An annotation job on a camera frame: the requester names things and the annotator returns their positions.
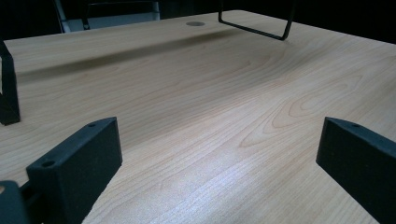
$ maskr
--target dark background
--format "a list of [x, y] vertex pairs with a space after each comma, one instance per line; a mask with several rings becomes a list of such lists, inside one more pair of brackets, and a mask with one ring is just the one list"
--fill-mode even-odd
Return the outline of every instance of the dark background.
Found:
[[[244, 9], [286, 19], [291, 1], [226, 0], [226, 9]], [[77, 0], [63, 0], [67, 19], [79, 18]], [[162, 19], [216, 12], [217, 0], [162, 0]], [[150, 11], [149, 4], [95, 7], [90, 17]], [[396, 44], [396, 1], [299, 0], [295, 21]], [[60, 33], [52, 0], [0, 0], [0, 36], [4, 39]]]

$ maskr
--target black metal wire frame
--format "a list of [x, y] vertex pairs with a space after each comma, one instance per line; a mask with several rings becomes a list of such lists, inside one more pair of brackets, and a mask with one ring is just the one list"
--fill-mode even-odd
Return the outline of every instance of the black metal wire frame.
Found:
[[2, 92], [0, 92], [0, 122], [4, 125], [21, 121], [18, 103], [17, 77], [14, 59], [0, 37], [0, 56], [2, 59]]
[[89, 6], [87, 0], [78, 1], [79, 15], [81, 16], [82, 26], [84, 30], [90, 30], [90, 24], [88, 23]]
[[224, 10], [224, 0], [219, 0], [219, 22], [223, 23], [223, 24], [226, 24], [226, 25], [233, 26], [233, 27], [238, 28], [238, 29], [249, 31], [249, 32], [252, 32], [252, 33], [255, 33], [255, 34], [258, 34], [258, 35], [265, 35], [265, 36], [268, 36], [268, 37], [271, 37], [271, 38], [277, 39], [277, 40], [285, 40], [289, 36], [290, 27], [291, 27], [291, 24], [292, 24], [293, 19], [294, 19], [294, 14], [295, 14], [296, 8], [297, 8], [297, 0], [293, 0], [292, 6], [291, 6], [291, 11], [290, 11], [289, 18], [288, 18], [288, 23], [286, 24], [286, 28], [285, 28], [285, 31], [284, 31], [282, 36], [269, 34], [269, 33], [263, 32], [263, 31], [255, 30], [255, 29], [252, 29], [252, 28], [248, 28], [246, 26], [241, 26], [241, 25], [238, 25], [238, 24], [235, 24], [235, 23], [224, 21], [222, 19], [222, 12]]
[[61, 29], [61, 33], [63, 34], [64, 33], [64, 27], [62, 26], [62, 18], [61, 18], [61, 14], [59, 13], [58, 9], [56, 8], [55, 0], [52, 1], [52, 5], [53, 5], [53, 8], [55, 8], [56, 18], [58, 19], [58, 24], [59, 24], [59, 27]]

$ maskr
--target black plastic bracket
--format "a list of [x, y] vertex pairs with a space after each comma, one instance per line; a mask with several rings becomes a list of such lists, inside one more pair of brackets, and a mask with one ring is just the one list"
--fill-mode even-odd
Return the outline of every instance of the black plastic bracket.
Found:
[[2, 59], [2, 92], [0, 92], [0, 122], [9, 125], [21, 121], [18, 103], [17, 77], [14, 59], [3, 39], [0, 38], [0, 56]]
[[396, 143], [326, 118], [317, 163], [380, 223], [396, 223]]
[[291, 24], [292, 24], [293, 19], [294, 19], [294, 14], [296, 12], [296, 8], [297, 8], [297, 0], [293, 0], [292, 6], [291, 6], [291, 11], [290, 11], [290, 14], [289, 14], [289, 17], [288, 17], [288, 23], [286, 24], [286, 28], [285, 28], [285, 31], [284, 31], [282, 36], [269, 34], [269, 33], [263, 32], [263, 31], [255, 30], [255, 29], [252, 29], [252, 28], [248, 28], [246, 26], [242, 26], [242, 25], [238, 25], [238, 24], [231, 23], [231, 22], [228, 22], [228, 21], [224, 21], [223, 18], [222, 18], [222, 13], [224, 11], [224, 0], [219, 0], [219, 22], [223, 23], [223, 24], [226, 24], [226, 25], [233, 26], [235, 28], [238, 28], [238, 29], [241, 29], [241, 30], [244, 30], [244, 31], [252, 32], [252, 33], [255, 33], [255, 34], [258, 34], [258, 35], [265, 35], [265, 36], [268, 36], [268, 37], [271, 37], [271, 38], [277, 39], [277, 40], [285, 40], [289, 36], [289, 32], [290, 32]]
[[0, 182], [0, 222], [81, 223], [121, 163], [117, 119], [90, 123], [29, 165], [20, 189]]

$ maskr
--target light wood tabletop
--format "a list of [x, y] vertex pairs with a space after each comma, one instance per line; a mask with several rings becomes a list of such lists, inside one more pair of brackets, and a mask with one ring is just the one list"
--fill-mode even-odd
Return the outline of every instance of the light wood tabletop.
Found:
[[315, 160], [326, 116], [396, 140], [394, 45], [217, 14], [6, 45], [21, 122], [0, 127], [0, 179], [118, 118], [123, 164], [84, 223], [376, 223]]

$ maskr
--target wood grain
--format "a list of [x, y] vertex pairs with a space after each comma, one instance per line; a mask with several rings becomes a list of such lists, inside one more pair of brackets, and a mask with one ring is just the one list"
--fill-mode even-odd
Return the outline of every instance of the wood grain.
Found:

★ ★ ★

* **HOW TO COMPLETE THIS TASK**
Which lines of the records hold the string "plastic"? Copy each one.

* **FINAL ANSWER**
--target black plastic bracket
Return the outline of every instance of the black plastic bracket.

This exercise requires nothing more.